## What you have to do
Records follow. Copy every line with "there".

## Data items
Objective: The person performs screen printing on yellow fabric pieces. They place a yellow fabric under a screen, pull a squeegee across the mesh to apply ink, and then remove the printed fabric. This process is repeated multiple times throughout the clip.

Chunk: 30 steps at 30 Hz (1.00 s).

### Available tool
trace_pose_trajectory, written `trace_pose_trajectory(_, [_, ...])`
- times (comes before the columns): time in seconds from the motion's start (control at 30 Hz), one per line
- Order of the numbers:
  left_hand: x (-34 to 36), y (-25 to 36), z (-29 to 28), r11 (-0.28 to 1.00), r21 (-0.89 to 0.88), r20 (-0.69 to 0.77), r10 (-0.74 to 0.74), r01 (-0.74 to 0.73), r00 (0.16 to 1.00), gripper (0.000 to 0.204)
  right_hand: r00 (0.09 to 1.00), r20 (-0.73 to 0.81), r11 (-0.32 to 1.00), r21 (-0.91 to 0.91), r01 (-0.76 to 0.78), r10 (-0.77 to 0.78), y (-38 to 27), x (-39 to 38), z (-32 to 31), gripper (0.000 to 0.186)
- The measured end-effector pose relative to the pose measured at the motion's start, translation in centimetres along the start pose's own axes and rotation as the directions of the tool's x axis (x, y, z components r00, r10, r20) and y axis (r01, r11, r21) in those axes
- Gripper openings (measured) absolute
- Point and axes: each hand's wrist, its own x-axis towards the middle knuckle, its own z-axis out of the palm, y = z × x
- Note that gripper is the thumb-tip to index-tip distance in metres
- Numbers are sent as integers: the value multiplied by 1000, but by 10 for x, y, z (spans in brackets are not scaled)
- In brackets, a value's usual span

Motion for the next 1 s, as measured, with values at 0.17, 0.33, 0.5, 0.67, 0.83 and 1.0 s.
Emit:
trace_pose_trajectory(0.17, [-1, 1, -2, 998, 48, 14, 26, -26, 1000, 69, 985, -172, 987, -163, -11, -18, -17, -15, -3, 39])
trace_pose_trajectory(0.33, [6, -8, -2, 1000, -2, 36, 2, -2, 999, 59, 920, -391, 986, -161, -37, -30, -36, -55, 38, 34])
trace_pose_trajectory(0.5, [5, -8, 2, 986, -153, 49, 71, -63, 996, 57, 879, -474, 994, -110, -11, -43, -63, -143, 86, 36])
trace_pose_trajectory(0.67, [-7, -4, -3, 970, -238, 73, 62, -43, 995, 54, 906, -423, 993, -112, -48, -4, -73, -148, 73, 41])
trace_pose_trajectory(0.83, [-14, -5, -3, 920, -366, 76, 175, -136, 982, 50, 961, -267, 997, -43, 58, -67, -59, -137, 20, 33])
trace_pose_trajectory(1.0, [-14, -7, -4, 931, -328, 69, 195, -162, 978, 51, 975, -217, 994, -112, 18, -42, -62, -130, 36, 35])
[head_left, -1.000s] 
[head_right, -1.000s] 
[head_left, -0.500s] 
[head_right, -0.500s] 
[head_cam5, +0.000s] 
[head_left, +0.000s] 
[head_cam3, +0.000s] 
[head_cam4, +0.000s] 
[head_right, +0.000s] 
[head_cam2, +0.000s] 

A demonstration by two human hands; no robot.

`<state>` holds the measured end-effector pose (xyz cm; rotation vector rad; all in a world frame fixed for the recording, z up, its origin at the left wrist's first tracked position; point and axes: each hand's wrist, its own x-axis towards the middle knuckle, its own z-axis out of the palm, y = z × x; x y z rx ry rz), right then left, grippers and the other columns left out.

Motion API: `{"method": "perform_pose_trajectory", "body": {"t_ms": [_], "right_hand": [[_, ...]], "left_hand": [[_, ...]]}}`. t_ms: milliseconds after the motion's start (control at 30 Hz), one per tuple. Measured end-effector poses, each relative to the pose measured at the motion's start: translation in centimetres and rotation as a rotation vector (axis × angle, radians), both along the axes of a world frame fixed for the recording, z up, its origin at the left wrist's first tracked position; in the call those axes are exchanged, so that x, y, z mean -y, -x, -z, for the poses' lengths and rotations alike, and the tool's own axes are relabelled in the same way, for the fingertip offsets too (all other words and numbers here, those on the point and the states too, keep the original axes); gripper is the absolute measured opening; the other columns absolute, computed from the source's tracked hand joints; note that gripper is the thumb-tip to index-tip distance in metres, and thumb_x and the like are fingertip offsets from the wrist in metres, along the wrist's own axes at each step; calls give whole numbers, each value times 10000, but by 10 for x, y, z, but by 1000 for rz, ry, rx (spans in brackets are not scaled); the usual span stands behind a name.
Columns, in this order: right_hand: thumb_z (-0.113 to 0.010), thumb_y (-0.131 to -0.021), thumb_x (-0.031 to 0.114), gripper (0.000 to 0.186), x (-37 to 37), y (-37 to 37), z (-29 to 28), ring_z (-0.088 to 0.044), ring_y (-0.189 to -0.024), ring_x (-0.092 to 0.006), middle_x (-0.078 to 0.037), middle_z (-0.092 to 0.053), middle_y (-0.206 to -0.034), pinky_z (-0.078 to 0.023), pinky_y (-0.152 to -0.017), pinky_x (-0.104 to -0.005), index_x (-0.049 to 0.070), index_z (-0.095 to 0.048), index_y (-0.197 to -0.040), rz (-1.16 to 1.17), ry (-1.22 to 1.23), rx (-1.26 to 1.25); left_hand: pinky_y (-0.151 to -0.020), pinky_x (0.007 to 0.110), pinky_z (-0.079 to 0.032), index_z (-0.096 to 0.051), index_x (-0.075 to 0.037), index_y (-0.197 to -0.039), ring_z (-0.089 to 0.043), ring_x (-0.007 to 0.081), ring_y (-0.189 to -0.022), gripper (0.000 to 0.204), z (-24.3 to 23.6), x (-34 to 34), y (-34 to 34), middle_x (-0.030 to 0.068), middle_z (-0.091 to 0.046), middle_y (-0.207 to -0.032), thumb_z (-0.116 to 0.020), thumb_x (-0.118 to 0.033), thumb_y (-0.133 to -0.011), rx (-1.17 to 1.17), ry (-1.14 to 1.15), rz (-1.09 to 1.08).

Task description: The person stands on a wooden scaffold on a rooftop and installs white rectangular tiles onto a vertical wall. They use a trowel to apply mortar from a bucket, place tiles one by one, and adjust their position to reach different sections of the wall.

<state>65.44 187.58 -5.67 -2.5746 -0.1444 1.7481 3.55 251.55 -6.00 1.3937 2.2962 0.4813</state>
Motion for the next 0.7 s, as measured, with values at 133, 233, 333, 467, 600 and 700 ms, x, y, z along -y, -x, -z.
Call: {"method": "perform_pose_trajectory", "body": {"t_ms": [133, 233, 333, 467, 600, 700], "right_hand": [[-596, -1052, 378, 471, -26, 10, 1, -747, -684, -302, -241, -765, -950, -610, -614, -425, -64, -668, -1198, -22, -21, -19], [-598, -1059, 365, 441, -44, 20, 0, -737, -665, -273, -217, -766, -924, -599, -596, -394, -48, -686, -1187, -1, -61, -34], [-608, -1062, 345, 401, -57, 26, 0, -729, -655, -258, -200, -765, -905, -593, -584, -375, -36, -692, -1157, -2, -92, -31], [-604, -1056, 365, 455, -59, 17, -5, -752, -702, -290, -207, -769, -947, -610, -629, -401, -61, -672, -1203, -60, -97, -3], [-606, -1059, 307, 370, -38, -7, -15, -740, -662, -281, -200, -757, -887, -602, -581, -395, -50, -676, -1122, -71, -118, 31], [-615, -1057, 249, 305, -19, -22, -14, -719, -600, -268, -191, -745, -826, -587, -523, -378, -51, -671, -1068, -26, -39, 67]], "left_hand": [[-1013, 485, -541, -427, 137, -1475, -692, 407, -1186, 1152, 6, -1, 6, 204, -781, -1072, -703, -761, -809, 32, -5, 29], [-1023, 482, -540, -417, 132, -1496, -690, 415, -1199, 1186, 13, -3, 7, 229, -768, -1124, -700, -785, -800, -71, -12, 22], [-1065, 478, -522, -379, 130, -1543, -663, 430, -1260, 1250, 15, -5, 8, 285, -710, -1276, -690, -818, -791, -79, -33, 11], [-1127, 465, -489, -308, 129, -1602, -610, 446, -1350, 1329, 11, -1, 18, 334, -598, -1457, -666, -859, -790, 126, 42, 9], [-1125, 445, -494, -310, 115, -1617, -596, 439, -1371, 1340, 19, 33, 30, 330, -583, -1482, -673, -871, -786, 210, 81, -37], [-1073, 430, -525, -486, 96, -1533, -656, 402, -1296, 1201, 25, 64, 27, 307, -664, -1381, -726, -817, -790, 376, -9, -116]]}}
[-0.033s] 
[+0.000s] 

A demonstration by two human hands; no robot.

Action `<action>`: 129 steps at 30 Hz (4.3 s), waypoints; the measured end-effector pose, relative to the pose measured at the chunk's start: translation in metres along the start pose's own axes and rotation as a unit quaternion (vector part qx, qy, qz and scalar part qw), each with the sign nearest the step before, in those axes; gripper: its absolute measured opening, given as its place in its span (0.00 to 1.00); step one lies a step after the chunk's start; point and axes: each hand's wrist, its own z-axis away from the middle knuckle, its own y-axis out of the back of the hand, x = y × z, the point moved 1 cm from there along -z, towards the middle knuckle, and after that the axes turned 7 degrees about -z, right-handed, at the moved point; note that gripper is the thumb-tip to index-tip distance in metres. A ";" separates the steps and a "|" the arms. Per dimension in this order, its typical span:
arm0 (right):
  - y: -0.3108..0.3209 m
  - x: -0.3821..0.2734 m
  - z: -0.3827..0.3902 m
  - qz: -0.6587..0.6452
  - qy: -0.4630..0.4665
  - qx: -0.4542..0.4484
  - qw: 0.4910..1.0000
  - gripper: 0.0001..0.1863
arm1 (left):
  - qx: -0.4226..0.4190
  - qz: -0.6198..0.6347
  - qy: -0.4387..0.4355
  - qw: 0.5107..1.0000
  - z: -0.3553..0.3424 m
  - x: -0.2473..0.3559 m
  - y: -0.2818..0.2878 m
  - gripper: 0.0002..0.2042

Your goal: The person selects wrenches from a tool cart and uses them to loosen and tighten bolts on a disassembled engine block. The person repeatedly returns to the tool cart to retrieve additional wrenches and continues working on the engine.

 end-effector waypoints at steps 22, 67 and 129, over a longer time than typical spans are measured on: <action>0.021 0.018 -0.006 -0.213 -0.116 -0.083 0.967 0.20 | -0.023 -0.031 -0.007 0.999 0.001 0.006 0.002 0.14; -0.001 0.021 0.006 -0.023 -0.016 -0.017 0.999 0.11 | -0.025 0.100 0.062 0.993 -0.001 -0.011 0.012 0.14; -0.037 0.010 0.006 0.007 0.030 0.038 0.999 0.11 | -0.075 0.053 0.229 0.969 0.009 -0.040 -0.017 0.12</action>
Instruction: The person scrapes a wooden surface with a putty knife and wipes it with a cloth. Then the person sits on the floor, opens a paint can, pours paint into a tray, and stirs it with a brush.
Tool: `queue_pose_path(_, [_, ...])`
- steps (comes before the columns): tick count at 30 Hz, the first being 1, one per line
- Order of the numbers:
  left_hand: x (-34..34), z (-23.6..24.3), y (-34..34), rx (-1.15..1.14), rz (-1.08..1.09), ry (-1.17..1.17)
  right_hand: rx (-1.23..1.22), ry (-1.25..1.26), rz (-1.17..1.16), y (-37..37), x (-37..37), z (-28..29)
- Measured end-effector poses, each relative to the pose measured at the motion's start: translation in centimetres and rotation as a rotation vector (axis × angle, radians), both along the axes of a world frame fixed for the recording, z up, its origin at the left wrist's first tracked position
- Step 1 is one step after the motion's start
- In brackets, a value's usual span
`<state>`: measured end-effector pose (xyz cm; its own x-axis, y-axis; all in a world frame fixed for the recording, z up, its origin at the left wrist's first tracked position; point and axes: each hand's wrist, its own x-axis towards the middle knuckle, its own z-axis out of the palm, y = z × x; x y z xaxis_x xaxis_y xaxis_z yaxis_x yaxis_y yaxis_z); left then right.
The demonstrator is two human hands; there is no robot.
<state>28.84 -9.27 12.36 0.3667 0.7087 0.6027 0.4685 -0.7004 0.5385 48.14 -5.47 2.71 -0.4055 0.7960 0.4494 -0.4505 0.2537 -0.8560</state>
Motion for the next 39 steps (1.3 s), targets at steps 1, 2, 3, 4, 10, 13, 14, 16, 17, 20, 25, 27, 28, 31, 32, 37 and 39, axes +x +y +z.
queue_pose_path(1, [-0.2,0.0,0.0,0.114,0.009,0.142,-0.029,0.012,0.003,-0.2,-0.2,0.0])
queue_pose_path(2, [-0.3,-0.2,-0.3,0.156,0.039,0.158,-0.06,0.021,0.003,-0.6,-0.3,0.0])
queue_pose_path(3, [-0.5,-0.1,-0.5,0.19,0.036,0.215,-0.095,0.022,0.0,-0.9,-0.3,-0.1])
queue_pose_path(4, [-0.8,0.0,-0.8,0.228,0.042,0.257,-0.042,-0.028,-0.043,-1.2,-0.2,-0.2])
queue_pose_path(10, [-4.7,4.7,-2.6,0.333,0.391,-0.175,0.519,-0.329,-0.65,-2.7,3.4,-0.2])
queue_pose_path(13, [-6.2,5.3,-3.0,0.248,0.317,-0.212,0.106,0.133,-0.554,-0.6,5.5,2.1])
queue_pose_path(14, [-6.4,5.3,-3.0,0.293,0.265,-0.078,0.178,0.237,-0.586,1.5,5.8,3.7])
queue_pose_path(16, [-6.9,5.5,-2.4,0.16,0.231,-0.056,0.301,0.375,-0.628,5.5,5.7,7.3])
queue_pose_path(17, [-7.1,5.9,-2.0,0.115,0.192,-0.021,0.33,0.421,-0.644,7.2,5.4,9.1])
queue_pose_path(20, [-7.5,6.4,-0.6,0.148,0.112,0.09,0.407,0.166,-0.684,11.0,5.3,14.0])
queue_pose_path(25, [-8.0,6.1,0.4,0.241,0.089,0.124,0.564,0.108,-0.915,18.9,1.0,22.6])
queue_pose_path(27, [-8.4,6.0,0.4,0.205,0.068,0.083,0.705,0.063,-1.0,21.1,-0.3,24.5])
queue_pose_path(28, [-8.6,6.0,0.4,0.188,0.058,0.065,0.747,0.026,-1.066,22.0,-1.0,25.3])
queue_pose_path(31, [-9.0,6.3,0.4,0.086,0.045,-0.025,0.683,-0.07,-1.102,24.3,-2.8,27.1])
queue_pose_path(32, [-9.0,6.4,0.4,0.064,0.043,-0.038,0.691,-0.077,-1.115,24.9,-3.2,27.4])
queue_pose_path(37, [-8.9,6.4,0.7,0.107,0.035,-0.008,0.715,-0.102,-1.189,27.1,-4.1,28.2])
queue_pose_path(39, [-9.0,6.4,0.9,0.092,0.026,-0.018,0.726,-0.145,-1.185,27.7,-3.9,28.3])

## Reply
Action `<action>`: 129 steps at 30 Hz (4.3 s), waypoints; the measured end-effector pose, relative to the pose measured at the chunk's start: translation in metres along the start pose's own axes and rotation as a unit quaternion (vector part qx, qy, qz and scalar part qw), each with the sign nearest the step before, in those axes; gripper: its absolute measured opening, given as its place in its span (0.00 to 1.00); step one lies a step after the chunk's start; point and axes: each hand's wrist, its own z-axis away from the middle knuckle, its own y-axis out of the back of the hand, x = y × z, the point moved 1 cm from there along -z, towards the middle knuckle, and after that the axes turned 7 degrees about -z, right-handed, at the moved point; note that gripper is the thumb-tip to index-tip distance in metres. A ";" separates the steps and a "|" the arms. Per dimension in this order, its typical span:
The demonstrator is two human hands; there is no robot.

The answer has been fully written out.